Scan the entries below, and for each line that includes the word "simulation", make a copy.

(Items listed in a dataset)
===============

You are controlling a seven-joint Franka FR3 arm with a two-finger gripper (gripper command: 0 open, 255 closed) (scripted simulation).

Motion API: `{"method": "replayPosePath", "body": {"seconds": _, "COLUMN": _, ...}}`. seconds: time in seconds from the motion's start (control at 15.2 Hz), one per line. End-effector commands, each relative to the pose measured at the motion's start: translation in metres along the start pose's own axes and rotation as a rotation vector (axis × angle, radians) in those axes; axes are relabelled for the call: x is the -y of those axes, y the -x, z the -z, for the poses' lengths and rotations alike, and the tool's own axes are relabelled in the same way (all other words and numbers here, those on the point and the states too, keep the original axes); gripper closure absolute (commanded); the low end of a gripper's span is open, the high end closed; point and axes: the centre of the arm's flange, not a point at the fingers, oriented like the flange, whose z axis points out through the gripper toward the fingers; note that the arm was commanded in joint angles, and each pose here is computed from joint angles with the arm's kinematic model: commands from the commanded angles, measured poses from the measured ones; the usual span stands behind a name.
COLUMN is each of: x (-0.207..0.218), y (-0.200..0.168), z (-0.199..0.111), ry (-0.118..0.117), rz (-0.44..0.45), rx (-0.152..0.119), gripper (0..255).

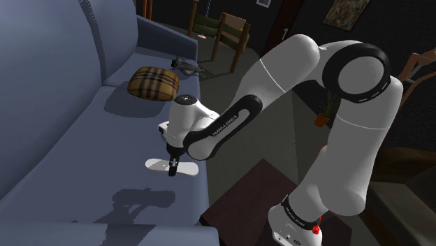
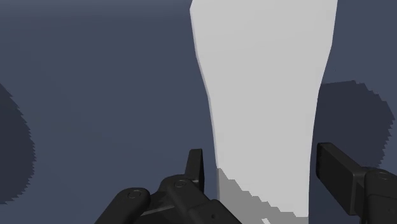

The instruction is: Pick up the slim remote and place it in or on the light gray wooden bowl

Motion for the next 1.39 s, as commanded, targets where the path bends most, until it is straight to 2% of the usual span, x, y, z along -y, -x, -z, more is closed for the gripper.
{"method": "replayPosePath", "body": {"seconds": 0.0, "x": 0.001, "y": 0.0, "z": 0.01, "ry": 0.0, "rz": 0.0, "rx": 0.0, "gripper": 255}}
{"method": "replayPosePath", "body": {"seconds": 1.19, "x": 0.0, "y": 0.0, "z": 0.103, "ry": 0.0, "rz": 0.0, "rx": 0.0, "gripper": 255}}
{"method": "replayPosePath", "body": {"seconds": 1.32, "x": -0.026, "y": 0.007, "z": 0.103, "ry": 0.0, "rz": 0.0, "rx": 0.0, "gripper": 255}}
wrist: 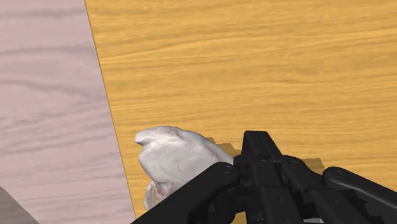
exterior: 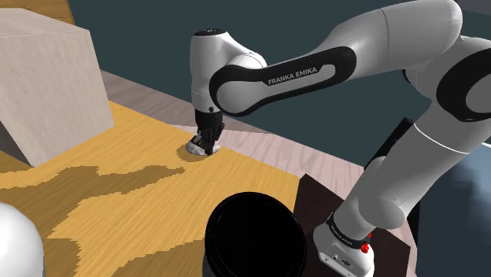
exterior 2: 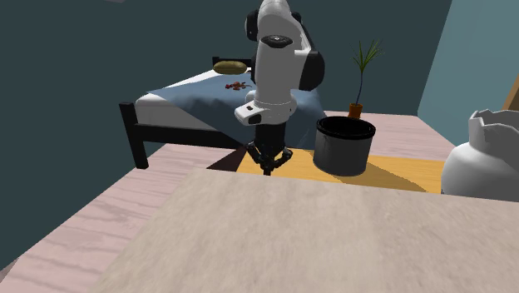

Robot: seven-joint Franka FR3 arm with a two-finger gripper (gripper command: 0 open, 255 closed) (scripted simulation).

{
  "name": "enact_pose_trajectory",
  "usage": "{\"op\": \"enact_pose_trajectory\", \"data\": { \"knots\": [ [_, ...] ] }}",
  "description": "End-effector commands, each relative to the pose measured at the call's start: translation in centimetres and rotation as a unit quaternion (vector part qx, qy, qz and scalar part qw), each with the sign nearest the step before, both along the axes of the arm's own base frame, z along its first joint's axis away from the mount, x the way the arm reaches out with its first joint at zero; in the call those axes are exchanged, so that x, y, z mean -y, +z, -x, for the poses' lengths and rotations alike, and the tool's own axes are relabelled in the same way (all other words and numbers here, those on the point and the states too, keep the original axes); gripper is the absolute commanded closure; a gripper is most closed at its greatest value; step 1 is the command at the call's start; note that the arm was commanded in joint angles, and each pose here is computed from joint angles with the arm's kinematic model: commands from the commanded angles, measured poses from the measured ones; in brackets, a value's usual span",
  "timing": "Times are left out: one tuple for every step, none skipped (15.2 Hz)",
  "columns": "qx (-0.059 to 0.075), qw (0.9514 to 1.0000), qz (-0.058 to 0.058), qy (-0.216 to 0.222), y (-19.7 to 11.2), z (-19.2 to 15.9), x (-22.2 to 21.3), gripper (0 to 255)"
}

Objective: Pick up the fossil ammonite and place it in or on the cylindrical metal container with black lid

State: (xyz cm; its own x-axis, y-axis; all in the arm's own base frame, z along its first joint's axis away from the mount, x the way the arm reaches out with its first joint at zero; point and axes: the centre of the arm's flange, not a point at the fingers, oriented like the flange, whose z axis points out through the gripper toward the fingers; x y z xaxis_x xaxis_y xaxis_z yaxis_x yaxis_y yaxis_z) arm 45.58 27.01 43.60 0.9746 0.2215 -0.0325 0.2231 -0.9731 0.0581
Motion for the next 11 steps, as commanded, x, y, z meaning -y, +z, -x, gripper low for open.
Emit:
{"op": "enact_pose_trajectory", "data": {
  "knots": [
    [0.0, 1.0, 0.0, 0.0, 0.0, 0.0, 0.0, 0],
    [-0.01, 0.9986, -0.004, 0.052, -0.1, -0.8, 1.3, 0],
    [-0.02, 0.9944, -0.007, 0.103, -0.2, -1.7, 2.4, 0],
    [-0.031, 0.9874, -0.011, 0.155, -0.3, -2.7, 3.5, 0],
    [-0.041, 0.9777, -0.015, 0.205, -0.5, -3.8, 4.5, 0],
    [-0.05, 0.9652, -0.019, 0.256, -0.7, -5.0, 5.3, 0],
    [-0.051, 0.9651, -0.019, 0.256, -0.7, -5.0, 5.4, 0],
    [-0.051, 0.9651, -0.019, 0.256, -1.2, -5.0, 5.4, 0],
    [-0.051, 0.9651, -0.019, 0.256, -1.8, -4.9, 5.4, 0],
    [-0.051, 0.9651, -0.019, 0.256, -2.3, -4.9, 5.4, 0],
    [-0.051, 0.9651, -0.019, 0.256, -2.8, -4.8, 5.5, 0]
  ]
}}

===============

> Your response
You are controlling a seven-joint Franka FR3 arm with a two-finger gripper (gripper command: 0 open, 255 closed) (scripted simulation).
Robot: seven-joint Franka FR3 arm with a two-finger gripper (gripper command: 0 open, 255 closed) (scripted simulation).

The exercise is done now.